EPA official arrested on felony ethics charges in Alabama
The Trump administration's top environmental official for the Southeast was arrested Thursday on criminal ethics charges in Alabama reported to be related to a scheme to help a coal company avoid paying for a costly toxic waste cleanup.
Trey Glenn, 47, was briefly booked into a county jail in Birmingham before being released on a $30,000 bond. Glenn was appointed in August 2017 to serve as chief of the Environmental Protection Agency's regional office in Atlanta, which oversees operations in eight states stretching from the Carolinas to Mississippi.
A grand jury indicted Glenn and his former business partner Scott Phillips earlier this week. Prior to Glenn's appointment at EPA, he and Phillips worked for the coal company Drummond Co. to build state and local opposition to a federal Superfund cleanup in Birmingham that their client would have had to help fund.
Glenn resigned as director of the Alabama Department of Environmental Management in 2009 following an earlier ethics scandal in which he was not charged. He worked as an industry lobbyist before his appointment to EPA.
In a statement provided by his lawyer, Glenn denied the charges.
"The charges against me are totally unfounded, and will be vigorously defended," Glenn said. "I am innocent and expect to be fully vindicated."
The office of EPA Acting Administrator Andrew Wheeler has declined to comment since Glenn's indictment was first reported by local media in Alabama on Tuesday.
"We're not going to comment on that," EPA spokesman John Konkus said Thursday. "We're just not going to do it."
Wheeler has been running EPA since former Administrator Scott Pruitt resigned in July under a cloud of ethics scandals. Congressional Democrats on Thursday pointed to Glenn's arrest as further evidence of the corruption they said has been rife at the agency under President Donald Trump.
"Trey Glenn should have never made it through any serious vetting process," said Rep. Frank Pallone of New Jersey, the ranking Democrat on the House Committee on Energy and Commerce. "Scott Pruitt may be gone, but it's clear the culture of corruption remains."
Pallone pledged his committee would conduct "vigorous oversight" of EPA once Democrats take control of the House in January.
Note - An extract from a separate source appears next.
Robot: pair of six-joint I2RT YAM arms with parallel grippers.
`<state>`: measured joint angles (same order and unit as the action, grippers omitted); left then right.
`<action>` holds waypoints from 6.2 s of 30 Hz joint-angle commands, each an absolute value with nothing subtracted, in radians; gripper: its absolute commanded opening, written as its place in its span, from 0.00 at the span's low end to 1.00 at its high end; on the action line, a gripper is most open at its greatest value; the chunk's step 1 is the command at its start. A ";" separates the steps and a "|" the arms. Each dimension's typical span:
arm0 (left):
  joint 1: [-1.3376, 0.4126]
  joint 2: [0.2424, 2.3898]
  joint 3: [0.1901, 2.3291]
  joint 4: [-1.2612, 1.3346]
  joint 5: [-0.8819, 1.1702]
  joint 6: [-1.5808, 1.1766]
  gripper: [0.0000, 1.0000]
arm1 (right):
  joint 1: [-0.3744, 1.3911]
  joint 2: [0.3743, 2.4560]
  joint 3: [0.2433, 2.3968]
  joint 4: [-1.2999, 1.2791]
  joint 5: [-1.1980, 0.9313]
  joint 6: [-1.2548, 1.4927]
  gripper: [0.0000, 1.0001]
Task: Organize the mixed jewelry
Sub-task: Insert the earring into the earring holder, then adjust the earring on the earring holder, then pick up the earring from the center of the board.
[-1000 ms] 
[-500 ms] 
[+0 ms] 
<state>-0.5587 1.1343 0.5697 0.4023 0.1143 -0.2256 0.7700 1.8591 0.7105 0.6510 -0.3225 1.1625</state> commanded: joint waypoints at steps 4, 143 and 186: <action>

Details of the indictment have not yet been made public. Although Glenn's criminal indictment is a public record under state law, the offices of the local district attorney and court clerk said Thursday they were unable to provide a copy and referred inquiries to the Alabama Ethics Commission. Thomas Albritton, director of the state ethics commission, did not return multiple calls from The Associated Press on Wednesday or Thursday.
Al.com first reported earlier this week that Glenn was indicted on multiple violations of Alabama's Ethics Act, which prohibits lobbyists or their clients from giving a public official anything of value.
It's the second time the Alabama Ethics Commission has accused Glenn of wrongdoing. In 2007, the commission voted unanimously that there was probable cause that Glenn, then the head of the state's environmental enforcement agency, violated laws to get his job and to obtain personal trips. Among the issues was a trip to Disney World taken by Glenn and his family that was paid for by a public relations firm representing a client with business before his agency. Although he was not indicted on criminal charges that time, the resulting scandal led to Glenn's resignation in 2009.
Glenn then formed a lobbying firm with Phillips, a former chairman of the Alabama Environmental Management Commission. Both were involved in opposing a federal Superfund cleanup in Birmingham on behalf of their client, Drummond Co.
In a federal trial earlier this year, Drummond Co. executive David Roberson and attorney Joel Gilbert were convicted on charges related to bribes paid to a state legislator to secure his opposition to an EPA cleanup of predominately African-American neighborhoods in north Birmingham contaminated by smokestack emissions from a plant owned by a Drummond Co. subsidiary. The company was potentially on the hook for tens of millions of dollars in cleanup costs for removing soil contaminated with lead, arsenic and other toxic materials.
Glenn was called to testify as a witness, and emails entered into evidence show he was deeply involved in efforts to build opposition among political and community leaders to the proposed toxic waste cleanup. In addition to the convictions of Roberson and Gilbert, the state lawmaker who received the bribes, Oliver Robinson, pleaded guilty.
EPA's Region 4, headquartered in Atlanta, comprises Alabama, Florida, Georgia, Kentucky, Mississippi, North Carolina, South Carolina and Tennessee.